▶
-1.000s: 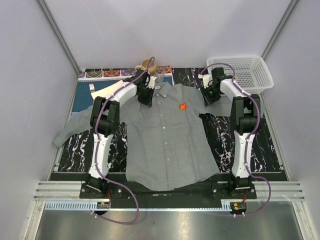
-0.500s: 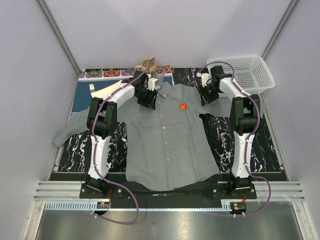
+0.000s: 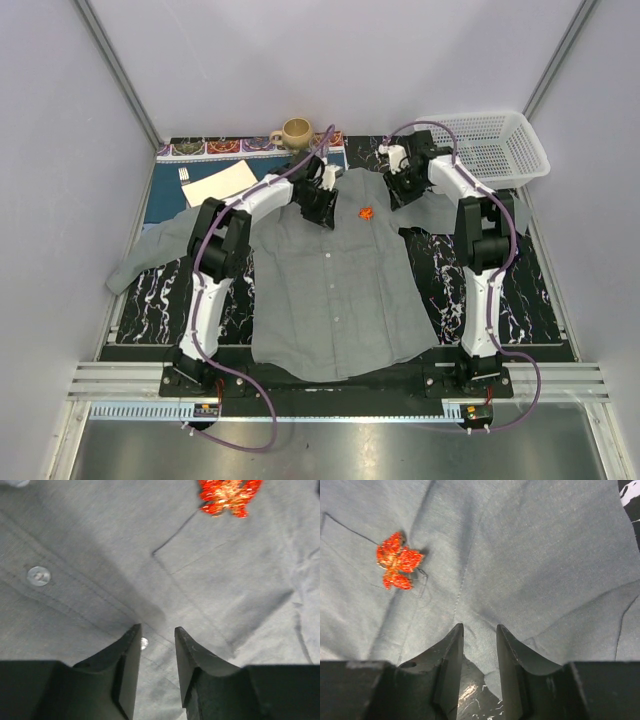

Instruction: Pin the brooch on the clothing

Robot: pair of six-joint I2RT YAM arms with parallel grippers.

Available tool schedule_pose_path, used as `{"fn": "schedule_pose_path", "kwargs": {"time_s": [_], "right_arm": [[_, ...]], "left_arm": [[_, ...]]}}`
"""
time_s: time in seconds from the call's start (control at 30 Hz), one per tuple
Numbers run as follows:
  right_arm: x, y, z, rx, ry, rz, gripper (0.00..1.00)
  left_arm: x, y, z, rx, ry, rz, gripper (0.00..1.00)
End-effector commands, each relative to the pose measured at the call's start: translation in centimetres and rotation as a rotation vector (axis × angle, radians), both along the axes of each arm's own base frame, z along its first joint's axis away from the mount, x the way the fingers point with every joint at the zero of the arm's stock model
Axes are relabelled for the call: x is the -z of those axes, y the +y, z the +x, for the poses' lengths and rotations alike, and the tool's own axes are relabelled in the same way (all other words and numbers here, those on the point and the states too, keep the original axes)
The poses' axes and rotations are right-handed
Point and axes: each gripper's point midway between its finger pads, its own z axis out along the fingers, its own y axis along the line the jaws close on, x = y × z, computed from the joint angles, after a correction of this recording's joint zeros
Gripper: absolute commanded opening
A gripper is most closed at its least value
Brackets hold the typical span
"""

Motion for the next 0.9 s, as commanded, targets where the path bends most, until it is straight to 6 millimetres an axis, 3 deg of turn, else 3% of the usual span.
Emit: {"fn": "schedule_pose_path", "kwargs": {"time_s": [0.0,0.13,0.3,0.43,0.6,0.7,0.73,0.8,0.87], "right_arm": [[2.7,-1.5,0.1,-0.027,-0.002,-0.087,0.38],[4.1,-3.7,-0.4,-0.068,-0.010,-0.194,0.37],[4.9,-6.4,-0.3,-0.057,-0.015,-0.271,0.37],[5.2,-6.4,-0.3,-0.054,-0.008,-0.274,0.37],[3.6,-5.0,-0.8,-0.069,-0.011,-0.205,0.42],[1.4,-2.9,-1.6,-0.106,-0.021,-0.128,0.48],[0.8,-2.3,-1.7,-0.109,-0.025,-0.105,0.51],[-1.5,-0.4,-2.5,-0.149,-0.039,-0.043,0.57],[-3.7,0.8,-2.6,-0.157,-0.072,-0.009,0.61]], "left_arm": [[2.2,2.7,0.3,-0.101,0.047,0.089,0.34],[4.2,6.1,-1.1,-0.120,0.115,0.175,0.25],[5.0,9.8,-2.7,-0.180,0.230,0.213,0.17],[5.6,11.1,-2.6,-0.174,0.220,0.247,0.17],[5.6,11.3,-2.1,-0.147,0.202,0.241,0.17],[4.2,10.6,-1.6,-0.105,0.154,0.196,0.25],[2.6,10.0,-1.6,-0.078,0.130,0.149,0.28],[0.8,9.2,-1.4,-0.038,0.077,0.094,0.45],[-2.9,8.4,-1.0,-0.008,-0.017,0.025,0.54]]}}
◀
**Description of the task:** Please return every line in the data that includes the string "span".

**Output:**
Brackets hold the typical span
Motion for the next 0.9 s, as commanded, targets where the path bends most, until it is straight to 6 millimetres an axis, 3 deg of turn, else 3% of the usual span.

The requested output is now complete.